▶ **TASK REQUIREMENTS**
Every line from the one with "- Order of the" to the one with "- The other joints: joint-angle", including those two, is to be copied exactly; all other lines of the entries below are left out.

Saved data entries
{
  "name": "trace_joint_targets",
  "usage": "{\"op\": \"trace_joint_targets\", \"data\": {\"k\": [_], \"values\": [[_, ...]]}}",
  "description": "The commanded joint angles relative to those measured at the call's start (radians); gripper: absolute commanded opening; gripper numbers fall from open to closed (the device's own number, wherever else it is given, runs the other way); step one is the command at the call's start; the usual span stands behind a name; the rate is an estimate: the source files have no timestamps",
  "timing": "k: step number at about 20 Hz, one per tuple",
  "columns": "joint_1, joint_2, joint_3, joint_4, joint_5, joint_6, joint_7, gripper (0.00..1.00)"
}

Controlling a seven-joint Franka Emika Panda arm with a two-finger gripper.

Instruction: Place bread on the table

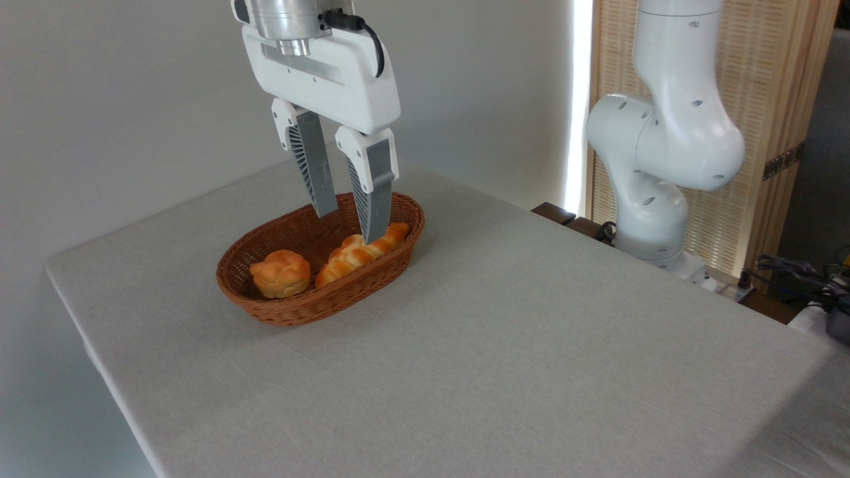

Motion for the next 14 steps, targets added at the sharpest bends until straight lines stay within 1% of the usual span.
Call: {"op": "trace_joint_targets", "data": {"k": [1,14], "values": [[-0.004,0.009,0.001,0.019,-0.015,-0.017,-0.005,1.00],[-0.006,0.004,-0.006,0.010,-0.015,-0.013,-0.003,1.00]]}}
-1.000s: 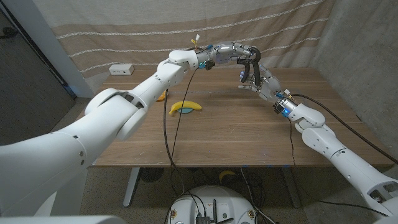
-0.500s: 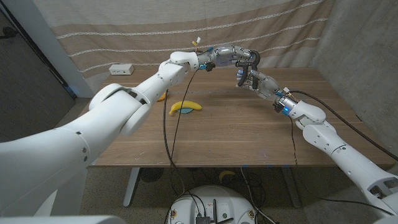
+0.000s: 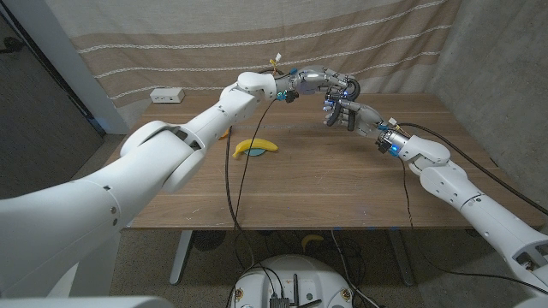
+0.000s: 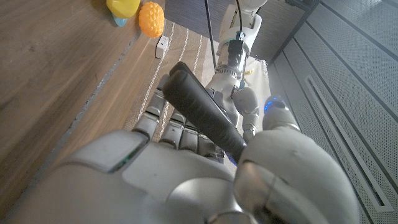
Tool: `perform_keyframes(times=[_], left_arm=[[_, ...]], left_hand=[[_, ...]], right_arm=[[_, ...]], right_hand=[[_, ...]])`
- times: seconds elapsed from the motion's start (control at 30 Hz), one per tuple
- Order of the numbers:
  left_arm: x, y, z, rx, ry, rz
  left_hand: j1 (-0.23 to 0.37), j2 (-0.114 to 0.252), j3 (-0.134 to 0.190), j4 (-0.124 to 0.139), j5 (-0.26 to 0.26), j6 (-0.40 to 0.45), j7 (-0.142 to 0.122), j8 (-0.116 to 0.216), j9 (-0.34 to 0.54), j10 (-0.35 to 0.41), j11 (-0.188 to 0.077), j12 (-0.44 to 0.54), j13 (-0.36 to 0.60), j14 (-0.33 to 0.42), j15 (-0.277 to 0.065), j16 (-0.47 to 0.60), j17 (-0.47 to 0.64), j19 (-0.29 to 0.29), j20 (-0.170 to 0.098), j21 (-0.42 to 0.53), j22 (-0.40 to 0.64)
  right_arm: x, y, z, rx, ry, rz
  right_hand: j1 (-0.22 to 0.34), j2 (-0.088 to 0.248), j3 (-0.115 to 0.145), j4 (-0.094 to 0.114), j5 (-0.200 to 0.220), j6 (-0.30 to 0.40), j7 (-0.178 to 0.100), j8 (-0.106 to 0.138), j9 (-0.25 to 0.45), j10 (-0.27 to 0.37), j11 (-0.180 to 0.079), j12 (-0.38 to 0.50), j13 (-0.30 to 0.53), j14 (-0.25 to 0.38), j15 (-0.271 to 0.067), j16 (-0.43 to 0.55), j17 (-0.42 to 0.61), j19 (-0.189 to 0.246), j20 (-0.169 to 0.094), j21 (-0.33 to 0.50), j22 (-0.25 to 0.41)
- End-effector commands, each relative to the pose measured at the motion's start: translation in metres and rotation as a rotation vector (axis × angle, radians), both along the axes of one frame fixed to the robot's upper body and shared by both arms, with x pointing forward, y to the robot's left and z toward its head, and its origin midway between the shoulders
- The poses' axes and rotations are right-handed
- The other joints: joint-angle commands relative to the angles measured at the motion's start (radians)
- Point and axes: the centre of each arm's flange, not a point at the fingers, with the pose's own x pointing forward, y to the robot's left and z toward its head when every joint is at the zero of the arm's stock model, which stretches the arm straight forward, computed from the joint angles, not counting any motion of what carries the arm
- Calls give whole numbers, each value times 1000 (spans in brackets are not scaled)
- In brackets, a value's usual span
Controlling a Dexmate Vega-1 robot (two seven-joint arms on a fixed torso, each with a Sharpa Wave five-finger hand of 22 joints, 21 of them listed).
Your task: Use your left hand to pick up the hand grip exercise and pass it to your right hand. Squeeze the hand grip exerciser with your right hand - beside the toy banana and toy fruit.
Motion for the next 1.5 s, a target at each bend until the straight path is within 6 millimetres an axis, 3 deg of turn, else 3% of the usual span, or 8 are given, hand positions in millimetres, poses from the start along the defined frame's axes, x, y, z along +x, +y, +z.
perform_keyframes(times=[0.03, 0.33, 0.57, 0.73, 0.87, 1.03, 1.2, 1.5], left_arm=[[-7, -7, -3, -2, -69, 2], [-6, -8, -1, -8, -63, 0], [-5, -9, 0, -16, -56, -5], [-3, -7, 1, -23, -52, -4], [-2, -6, 2, -25, -45, -8], [1, -5, 2, -10, -35, -10], [3, -4, 3, -4, -32, -14], [6, -1, 6, -11, -16, -22]], left_hand=[[3, 23, -6, 1, 6, 134, -25, 94, 144, -8, -2, -7, 2, 1, -94, -1, 2, -2, -5, 7, 4], [3, 24, -13, 2, 7, 137, -38, 91, 141, -6, -4, -7, 3, 2, -95, 0, 3, -1, -6, 10, 4], [2, 26, -18, 4, 8, 133, -44, 89, 143, -11, -1, -9, 3, 3, -95, 1, 3, -1, -6, 11, 4], [1, 27, -20, 5, 9, 131, -45, 87, 144, -11, 0, -10, 3, 2, -94, 1, 3, -1, -5, 13, 4], [-2, 29, -20, 7, 10, 129, -48, 86, 145, -13, 1, -11, 3, 3, -92, 0, 4, -2, -4, 14, 4], [-11, 32, -21, 13, 10, 116, -63, 79, 146, -12, 10, -10, 4, 4, -82, 0, 5, -3, -1, 15, 4], [-20, 37, -21, 19, 10, 104, -65, 71, 143, -11, 23, -10, 4, 6, -72, 0, 6, -4, 9, 17, 4], [-28, 43, -11, 18, 10, 53, -59, 45, 137, -22, 43, -15, 5, 12, -57, 0, 7, -7, 24, 21, 3]], right_arm=[[2, 0, 2, -10, 56, -37], [3, -1, 6, -32, 50, -59], [5, 0, 9, -52, 48, -52], [7, -1, 8, -17, 47, -60], [11, -2, 7, 18, 48, -56], [12, -2, 7, 69, 36, -74], [14, -2, 6, 137, 23, -103], [15, -3, 6, 190, 5, -152]], right_hand=[[84, 0, 8, 2, 11, 40, -37, 39, 29, 103, -65, 58, 48, 8, -151, 125, 155, -43, -19, 30, 14], [260, 24, 76, -1, 54, 244, -84, 123, 112, 241, -112, 326, 309, 89, -169, 251, 414, 6, -35, 139, 21], [312, 15, 100, 5, 84, 341, -60, 187, 171, 268, -95, 418, 428, 129, -165, 299, 544, 43, -54, 215, 27], [316, -9, 51, 12, 80, 348, -52, 224, 241, 259, -113, 514, 576, 136, -161, 446, 627, 53, -75, 292, 42], [328, -18, -13, 20, 51, 343, -46, 319, 373, 276, -115, 696, 809, 148, -162, 699, 626, 101, -85, 445, 62], [322, -17, -46, 26, 53, 368, -21, 402, 422, 333, -131, 858, 817, 225, -159, 831, 622, 161, -90, 543, 52], [327, -29, -55, 21, 98, 478, 27, 557, 539, 422, -115, 1068, 816, 309, -155, 858, 625, 216, -102, 628, 16], [335, -26, -39, 21, 146, 532, 43, 595, 545, 444, -126, 1145, 815, 343, -156, 858, 627, 256, -108, 652, -10]])
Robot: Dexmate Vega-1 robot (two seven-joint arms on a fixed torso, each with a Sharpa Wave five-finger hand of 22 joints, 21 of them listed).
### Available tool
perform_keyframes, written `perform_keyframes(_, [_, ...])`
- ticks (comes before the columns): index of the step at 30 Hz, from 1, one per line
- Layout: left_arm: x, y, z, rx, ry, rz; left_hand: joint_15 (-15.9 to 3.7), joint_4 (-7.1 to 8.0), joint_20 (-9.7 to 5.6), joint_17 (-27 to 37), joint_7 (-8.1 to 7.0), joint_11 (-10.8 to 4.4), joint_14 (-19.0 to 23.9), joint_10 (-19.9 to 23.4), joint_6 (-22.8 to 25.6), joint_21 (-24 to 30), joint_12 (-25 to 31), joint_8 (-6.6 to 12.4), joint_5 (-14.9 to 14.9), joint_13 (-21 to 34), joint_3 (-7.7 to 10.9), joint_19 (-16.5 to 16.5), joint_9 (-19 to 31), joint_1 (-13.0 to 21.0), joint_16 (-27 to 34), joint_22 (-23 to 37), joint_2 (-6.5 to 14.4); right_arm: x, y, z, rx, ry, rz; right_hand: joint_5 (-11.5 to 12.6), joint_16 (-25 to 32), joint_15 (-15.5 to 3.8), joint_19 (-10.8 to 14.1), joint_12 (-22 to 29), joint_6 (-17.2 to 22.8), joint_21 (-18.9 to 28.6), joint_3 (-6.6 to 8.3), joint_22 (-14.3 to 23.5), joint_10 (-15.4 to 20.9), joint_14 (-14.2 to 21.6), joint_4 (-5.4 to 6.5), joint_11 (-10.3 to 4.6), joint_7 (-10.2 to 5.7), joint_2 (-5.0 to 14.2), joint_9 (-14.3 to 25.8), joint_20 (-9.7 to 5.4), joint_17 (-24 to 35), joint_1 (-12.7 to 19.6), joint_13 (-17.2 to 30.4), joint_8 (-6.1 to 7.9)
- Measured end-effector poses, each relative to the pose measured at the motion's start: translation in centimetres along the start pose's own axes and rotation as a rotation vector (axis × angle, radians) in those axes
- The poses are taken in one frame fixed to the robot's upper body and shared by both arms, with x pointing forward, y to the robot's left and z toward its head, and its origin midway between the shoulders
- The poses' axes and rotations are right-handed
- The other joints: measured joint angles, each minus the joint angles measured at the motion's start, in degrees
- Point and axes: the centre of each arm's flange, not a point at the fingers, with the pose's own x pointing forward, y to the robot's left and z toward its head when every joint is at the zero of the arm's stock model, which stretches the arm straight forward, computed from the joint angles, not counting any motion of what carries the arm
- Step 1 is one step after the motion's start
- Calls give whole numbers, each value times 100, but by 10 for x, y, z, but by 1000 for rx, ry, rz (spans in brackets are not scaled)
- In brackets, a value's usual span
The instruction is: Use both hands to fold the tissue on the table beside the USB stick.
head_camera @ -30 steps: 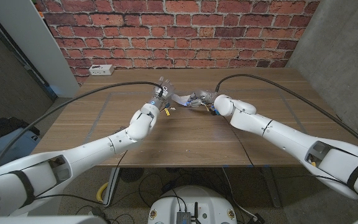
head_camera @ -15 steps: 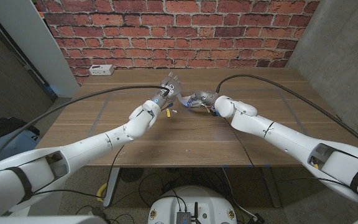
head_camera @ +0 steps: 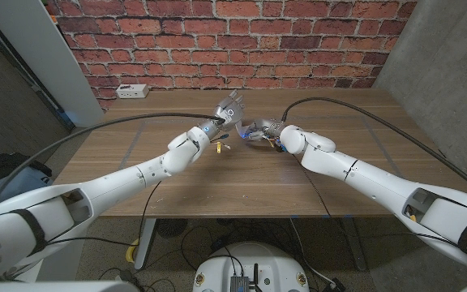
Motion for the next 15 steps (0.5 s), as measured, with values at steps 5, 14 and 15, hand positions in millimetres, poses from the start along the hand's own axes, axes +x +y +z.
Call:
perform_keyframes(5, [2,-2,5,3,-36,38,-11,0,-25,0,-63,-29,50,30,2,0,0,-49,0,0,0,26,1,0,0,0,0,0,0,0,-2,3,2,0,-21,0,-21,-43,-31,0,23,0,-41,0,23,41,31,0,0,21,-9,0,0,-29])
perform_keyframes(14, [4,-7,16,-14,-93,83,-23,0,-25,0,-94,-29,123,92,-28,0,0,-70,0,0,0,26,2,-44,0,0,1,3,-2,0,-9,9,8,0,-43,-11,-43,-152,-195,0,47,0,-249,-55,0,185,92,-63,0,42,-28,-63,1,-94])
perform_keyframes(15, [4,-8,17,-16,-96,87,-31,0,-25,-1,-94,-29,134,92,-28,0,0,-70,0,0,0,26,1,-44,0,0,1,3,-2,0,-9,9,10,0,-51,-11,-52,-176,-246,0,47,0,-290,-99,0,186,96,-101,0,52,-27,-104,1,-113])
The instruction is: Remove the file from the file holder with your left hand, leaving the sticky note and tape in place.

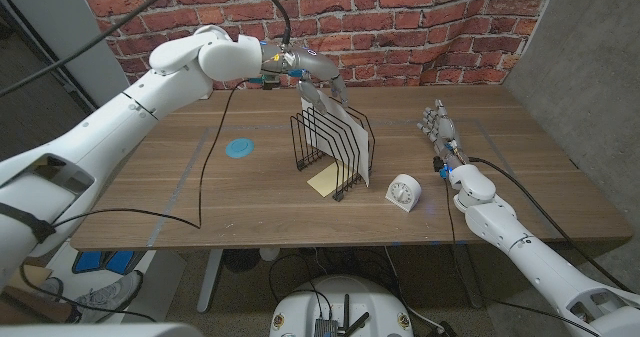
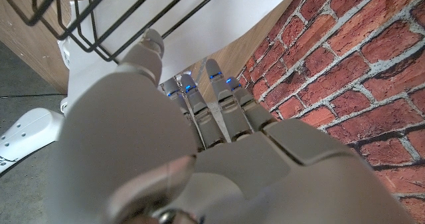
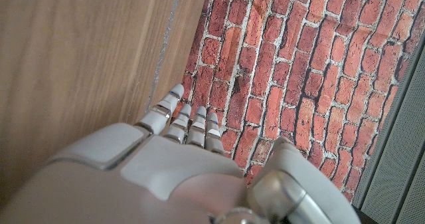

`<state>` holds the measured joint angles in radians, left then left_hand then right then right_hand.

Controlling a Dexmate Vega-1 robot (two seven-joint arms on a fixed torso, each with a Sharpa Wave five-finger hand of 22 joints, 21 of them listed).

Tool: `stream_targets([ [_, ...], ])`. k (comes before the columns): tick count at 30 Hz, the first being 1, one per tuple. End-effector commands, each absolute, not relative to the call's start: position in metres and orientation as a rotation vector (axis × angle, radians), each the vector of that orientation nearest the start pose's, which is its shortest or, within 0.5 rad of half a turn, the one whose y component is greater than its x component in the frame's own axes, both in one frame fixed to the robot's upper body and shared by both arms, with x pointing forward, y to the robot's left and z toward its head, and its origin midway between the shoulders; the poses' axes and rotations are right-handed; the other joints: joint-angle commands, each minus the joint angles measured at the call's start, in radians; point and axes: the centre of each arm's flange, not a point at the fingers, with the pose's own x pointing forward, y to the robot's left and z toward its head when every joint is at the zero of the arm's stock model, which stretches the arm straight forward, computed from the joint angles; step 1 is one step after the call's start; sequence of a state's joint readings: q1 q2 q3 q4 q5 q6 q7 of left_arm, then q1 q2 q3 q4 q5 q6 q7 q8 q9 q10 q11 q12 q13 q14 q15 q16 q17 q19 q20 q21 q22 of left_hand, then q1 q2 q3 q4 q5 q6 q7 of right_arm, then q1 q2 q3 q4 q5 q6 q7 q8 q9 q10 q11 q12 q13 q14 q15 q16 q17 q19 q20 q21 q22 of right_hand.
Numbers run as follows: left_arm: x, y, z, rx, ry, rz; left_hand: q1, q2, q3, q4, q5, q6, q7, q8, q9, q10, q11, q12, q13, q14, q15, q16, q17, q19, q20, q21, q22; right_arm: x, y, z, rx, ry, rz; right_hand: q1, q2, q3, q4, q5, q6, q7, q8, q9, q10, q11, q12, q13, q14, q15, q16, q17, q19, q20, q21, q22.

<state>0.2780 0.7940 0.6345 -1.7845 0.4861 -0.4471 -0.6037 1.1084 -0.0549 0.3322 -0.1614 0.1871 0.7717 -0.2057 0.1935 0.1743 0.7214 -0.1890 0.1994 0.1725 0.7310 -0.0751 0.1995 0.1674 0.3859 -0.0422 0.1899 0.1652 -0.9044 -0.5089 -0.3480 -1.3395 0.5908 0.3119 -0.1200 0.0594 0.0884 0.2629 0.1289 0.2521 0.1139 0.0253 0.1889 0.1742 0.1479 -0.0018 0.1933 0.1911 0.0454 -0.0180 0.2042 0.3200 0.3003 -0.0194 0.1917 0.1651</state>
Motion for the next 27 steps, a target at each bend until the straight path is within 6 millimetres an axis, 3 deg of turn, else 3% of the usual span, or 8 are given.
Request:
stream_targets([
  [1,0.507,0.1228,0.1954,1.957,-1.032,-0.528,-0.007,0.01,-0.002,0.002,0.007,0.001,-0.011,-0.006,0.006,0.021,-0.002,0.003,0.003,0.017,-0.142,-0.006,0.0,0.017,-0.17,0.007,0.004,0.6433,-0.3065,-0.047,0.046,-0.592,0.058,-0.011,0.028,0.007,0.002,0.01,0.012,-0.002,0.004,0.003,0.009,-0.003,0.002,-0.001,0.004,0.002,0.003,-0.001,0.008,-0.002,-0.001,0.003],
  [10,0.5106,0.1203,0.1949,1.978,-1.037,-0.507,-0.03,0.026,0.015,0.004,0.011,0.024,-0.01,-0.004,0.004,0.072,-0.001,0.003,0.003,0.048,-0.143,-0.019,-0.002,0.047,-0.17,0.006,0.005,0.6448,-0.3081,-0.0449,0.044,-0.592,0.055,-0.012,0.029,0.009,0.002,0.01,0.013,-0.005,0.004,0.003,0.008,-0.003,0.001,-0.001,0.005,0.002,0.003,-0.002,0.008,-0.001,-0.002,0.003],
  [14,0.512,0.119,0.1953,1.974,-1.045,-0.506,-0.034,0.03,0.037,-0.005,0.011,0.045,-0.006,-0.007,0.003,0.111,-0.009,-0.002,0.004,0.076,-0.15,-0.021,-0.001,0.064,-0.17,0.003,0.006,0.6443,-0.3089,-0.0448,0.043,-0.591,0.053,-0.012,0.028,0.009,0.002,0.01,0.013,-0.006,0.003,0.003,0.009,-0.004,0.001,-0.001,0.005,0.004,0.004,-0.003,0.008,0.0,-0.002,0.003],
  [27,0.5162,0.1173,0.1951,1.974,-1.072,-0.488,0.002,0.051,0.044,-0.01,0.007,0.117,0.038,0.004,0.003,0.174,-0.013,0.002,0.005,0.136,-0.162,-0.009,0.004,0.086,-0.166,0.005,0.006,0.6438,-0.3103,-0.0433,0.041,-0.592,0.049,-0.013,0.029,0.011,0.002,0.01,0.015,-0.009,0.003,0.003,0.008,-0.004,0.001,-0.001,0.007,0.004,0.004,-0.006,0.008,0.002,-0.002,0.003],
])
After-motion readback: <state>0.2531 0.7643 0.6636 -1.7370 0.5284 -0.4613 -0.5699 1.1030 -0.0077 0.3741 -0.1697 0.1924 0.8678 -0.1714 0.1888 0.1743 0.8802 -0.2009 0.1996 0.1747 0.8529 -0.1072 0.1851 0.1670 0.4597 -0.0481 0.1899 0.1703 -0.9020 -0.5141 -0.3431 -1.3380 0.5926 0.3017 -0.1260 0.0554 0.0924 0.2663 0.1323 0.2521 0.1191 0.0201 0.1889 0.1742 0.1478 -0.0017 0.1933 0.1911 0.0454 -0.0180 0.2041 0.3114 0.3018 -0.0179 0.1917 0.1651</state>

▶ **ANSWER SPACE**
- Order of the numbers:
  left_arm: x, y, z, rx, ry, rz
  left_hand: j1 (-0.23 to 0.37), j2 (-0.114 to 0.252), j3 (-0.134 to 0.190), j4 (-0.124 to 0.139), j5 (-0.26 to 0.26), j6 (-0.40 to 0.45), j7 (-0.142 to 0.122), j8 (-0.116 to 0.216), j9 (-0.34 to 0.54), j10 (-0.35 to 0.41), j11 (-0.188 to 0.077), j12 (-0.44 to 0.54), j13 (-0.36 to 0.60), j14 (-0.33 to 0.42), j15 (-0.277 to 0.065), j16 (-0.47 to 0.60), j17 (-0.47 to 0.64), j19 (-0.29 to 0.29), j20 (-0.170 to 0.098), j21 (-0.42 to 0.53), j22 (-0.40 to 0.64)
  right_arm: x, y, z, rx, ry, rz
  right_hand: j1 (-0.22 to 0.34), j2 (-0.088 to 0.248), j3 (-0.115 to 0.145), j4 (-0.094 to 0.114), j5 (-0.200 to 0.220), j6 (-0.30 to 0.40), j7 (-0.178 to 0.100), j8 (-0.106 to 0.138), j9 (-0.25 to 0.45), j10 (-0.27 to 0.37), j11 (-0.180 to 0.079), j12 (-0.38 to 0.50), j13 (-0.30 to 0.53), j14 (-0.25 to 0.38), j15 (-0.271 to 0.067), j16 (-0.43 to 0.55), j17 (-0.42 to 0.61), j19 (-0.189 to 0.246), j20 (-0.169 to 0.094), j21 (-0.33 to 0.50), j22 (-0.25 to 0.41)
- End-effector commands, each relative to the pose measured at the motion's start: translation in metres and rotation as a rotation vector (axis × angle, radians), both along the axes of one frame fixed to the robot's upper body and shared by both arms, with x pointing forward, y to the robot's left and z toward its head, and its origin midway between the shoulders
- The poses' axes and rotations are right-handed
- The other joints: joint-angle commands relative to the angles measured at the motion's start (radians)

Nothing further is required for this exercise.